We see similar concepts here! Chapter 14 in the book gives you techniques for reducing this level of field-sprawl, but if you're using a datastore that allows arbitrary dimensionality you don't need to bother. All the overhead of reconciling different teams use of telemetry to reduce complexity in the database goes away if the database is tolerant of that complexity.

Much of my Part 3 chapters are spent in providing ways to handle database complexity. If you're using a database that can handle it, those techniques aren't useful anymore. Really, the future of telemetry is in these highly complex databases.

The problem with databases that support arbitrary cardinality and dimensionality is that you need to build them from scratch right now.
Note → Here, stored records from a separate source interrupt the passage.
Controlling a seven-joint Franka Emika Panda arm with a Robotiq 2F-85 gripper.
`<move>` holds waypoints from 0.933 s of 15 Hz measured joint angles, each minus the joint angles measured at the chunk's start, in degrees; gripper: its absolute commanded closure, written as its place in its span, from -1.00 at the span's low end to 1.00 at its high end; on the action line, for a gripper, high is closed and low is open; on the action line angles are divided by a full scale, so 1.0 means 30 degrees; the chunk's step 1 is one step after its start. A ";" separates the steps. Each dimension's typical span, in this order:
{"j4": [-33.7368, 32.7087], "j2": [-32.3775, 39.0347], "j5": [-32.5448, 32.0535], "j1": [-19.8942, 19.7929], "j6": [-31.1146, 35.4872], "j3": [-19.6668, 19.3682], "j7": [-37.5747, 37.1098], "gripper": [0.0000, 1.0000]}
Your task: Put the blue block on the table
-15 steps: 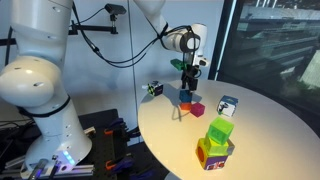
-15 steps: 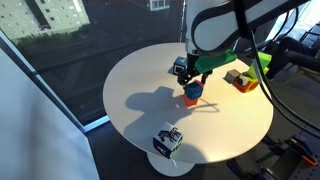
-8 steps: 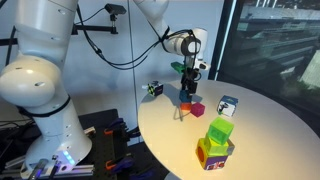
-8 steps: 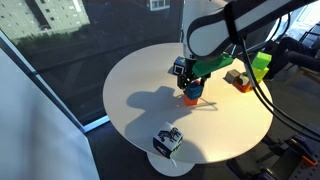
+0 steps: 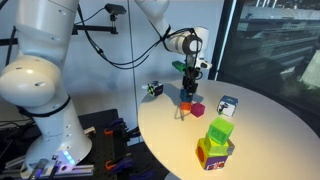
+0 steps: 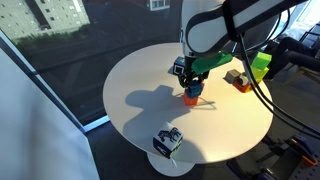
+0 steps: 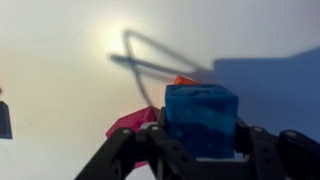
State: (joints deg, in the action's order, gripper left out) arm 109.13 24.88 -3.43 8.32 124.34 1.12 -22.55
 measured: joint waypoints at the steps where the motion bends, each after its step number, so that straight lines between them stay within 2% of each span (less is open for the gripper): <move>1: -0.0145 0.0000 0.0000 0.0000 -0.0191 -0.0036 -0.0009 0.41; 8: -0.1807 0.0206 0.0000 -0.0015 -0.1531 -0.0662 -0.0838 0.41; 14: -0.3477 0.1399 0.0004 -0.0002 -0.1681 -0.0807 -0.1883 0.41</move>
State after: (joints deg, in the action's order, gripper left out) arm 98.70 29.08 -3.41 8.32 119.30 -1.30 -28.20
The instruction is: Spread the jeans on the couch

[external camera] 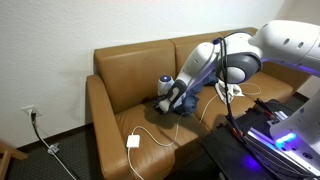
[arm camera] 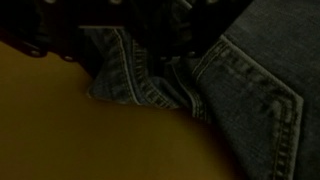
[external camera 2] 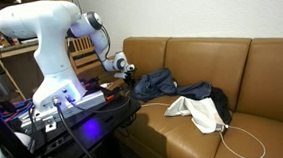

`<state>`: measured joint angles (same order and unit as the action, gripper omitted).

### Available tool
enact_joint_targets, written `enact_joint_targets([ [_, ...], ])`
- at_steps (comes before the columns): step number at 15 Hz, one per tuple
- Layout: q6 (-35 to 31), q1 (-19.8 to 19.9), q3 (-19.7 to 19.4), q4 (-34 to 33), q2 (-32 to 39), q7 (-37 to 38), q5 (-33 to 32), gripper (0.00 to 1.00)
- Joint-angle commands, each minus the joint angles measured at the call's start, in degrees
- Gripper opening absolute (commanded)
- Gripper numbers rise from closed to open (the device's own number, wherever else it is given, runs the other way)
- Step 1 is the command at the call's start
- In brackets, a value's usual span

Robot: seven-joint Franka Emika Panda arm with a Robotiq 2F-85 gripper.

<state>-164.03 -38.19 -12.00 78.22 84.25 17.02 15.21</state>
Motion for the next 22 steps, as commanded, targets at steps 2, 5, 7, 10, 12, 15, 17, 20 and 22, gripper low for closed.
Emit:
enact_joint_targets([
  [2, -3.4, 6.8, 6.5, -1.1, -0.1, -0.1, -4.8, 0.17],
  [5, -5.7, 13.2, 15.0, -2.6, -0.1, -4.8, -6.4, 0.01],
  [7, -6.3, 15.1, 20.1, -3.4, -0.1, -8.1, -8.1, 0.00],
  [10, -5.8, 18.0, 28.1, -4.2, -0.1, -14.4, -10.3, 0.02],
  [12, -6.1, 18.5, 31.0, -4.2, -0.1, -16.6, -10.6, 0.02],
  [15, -5.0, 16.3, 27.5, -4.8, -0.1, -13.2, -9.8, 0.09],
  [17, -5.0, 16.3, 27.1, -4.9, 0.0, -13.1, -9.8, 0.09],
  [20, -2.8, 16.9, 28.8, -5.7, 0.0, -15.7, -11.0, 0.02],
  [22, -0.7, 16.9, 31.3, -6.9, 0.0, -19.0, -12.8, 0.02],
])
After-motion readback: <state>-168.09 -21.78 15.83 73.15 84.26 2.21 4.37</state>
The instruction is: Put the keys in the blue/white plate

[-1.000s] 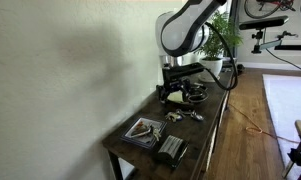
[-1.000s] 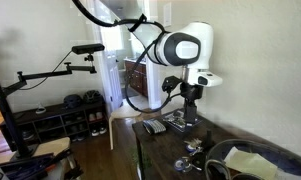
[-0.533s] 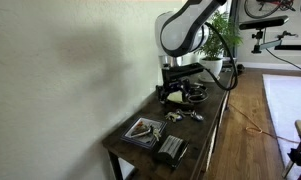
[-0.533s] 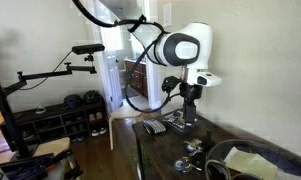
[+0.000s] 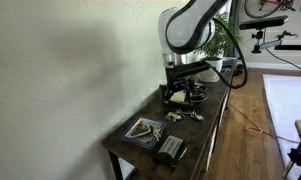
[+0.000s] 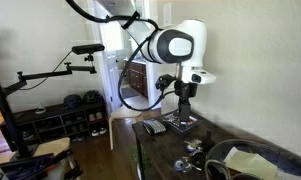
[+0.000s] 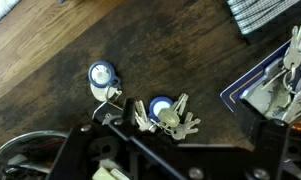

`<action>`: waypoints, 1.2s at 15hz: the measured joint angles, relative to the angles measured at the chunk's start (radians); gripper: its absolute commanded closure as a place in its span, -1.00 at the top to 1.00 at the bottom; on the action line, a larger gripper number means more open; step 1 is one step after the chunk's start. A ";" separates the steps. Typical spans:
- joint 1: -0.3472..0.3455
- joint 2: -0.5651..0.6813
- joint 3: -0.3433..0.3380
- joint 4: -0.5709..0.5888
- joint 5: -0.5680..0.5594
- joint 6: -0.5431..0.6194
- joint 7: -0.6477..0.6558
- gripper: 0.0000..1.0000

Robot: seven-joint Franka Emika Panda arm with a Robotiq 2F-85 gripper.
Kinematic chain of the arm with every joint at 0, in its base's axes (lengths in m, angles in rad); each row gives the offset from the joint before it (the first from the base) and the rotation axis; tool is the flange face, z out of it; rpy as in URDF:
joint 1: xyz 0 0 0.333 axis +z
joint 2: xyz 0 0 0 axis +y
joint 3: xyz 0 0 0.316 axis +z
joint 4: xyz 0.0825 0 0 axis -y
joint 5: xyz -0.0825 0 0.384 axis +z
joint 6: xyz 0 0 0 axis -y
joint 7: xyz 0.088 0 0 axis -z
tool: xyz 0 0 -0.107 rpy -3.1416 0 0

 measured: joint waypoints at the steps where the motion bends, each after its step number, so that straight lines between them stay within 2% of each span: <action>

You can start with a column-store database and adapt it to support arbitrary field cardinality, but that's homebrewing. Once you have the database problem solved, you need to solve the analysis and presentation problems leveraging your completely fluid data-model.

This is a hard problem, and it's hard enough you can build and finance a company to solve it. This is exactly what did and is doing, and why the future of telemetry will see much less insourcing. Jaeger is the closest we have to an open source system that does all this, but it has to rely on a database to make it work; currently that's either Elasticsearch or Cassandra. The industry needs to see an open source database that can handle both cardinality and dimensionality, we and just don't have it yet.

The typical flow of telemetry usage in a growing startup these days is roughly:

  1. Small stage: SaaS for everything that isn't business-code, including telemetry.
  2. Medium stage: Change SaaS providers for cost-savings based on changed computing patterns.
  3. Large stage: Start considering insourcing telemetry systems to save SaaS provider costs. Viable because at this stage you have enough engineering talent that this doesn't seem like a completely terrible idea.
  4. Enterprise stage: If insourcing hasn't happened yet for at least one system, it'll happen here.
  5. Industry dominance stage: Open source (or become a major contributor to) the telemetry systems being used.

The constraints of the perfect telemetry database mean that SaaS use -- through stand-alone telemetry companies like Honeycomb or the offering from your cloud provider -- will persist much deeper into the growth cycle. There is a reason that the engineering talent behind the Cloud Native Computing Foundation largely comes from the biggest tech companies on the planet, it is in their interests to provide good enough solutions to provide internal systems that are competitive with the SaaS providers. Those internal systems wont be quite as featured as the SaaS providers; but when you're doing internal telemetry for cost savings, having an 80% solution feels pretty great for what would otherwise be a $2M/month contract.

For the rest of us? SaaS. We'll just have to get used to an outside party holding all of our engineering data.